■ **Work item**:
What lines in the records below include the word "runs"? Return each one.

Dataset items

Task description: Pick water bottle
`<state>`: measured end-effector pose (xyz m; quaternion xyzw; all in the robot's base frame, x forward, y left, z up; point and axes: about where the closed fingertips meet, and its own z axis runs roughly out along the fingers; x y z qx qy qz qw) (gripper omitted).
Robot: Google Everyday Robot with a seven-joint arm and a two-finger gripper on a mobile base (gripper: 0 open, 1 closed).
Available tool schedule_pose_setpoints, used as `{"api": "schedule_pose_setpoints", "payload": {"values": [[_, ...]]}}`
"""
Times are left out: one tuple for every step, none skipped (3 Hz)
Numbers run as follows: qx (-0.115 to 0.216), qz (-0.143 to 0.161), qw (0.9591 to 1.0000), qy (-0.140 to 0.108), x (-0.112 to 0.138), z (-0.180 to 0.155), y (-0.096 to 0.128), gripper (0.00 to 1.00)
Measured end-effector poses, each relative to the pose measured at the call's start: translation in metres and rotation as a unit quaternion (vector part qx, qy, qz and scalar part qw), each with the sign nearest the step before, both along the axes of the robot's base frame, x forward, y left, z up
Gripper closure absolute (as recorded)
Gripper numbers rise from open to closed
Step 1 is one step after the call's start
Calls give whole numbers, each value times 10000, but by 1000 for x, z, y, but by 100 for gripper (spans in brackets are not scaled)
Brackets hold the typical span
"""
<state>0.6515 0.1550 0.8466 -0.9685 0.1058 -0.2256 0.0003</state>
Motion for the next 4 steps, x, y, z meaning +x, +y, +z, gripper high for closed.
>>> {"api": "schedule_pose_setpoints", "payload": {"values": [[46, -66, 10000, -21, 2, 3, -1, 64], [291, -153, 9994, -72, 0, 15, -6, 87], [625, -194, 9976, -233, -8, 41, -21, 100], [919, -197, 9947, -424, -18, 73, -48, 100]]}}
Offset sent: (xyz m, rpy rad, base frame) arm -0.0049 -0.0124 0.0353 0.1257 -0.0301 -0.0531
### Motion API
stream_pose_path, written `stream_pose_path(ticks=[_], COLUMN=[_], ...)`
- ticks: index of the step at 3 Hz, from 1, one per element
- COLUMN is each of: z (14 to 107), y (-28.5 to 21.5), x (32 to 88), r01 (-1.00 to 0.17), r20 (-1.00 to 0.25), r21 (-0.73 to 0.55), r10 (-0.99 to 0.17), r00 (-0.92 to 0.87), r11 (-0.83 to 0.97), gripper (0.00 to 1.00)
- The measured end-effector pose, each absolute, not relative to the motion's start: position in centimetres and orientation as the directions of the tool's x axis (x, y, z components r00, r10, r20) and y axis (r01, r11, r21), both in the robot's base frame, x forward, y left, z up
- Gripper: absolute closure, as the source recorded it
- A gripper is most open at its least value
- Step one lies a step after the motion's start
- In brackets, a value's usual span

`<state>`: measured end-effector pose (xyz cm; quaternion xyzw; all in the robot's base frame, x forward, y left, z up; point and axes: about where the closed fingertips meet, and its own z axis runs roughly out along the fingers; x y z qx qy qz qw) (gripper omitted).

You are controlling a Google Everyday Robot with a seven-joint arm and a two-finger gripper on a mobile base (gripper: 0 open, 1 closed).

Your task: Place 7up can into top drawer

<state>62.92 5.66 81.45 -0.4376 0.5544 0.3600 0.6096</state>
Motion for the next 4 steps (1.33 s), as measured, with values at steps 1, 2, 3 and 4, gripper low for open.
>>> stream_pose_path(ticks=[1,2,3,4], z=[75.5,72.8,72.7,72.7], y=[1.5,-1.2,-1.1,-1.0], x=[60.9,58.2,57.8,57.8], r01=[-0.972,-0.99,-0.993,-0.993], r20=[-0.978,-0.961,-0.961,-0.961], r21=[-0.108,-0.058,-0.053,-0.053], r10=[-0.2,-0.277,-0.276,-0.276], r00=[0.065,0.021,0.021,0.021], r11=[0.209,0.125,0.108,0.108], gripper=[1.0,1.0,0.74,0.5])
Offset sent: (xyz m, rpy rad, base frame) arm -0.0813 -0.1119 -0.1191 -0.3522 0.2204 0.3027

■ **Solution for this problem**:
`<state>`: measured end-effector pose (xyz m; quaternion xyzw; all in the robot's base frame, x forward, y left, z up; point and axes: about where the closed fingertips meet, and its own z axis runs roughly out along the fingers; x y z qx qy qz qw) (gripper omitted).
`<state>`: measured end-effector pose (xyz cm; quaternion xyzw; all in the robot's base frame, x forward, y left, z up; point and axes: about where the closed fingertips meet, and its own z axis runs roughly out along the fingers; x y z qx qy qz qw) (gripper omitted).

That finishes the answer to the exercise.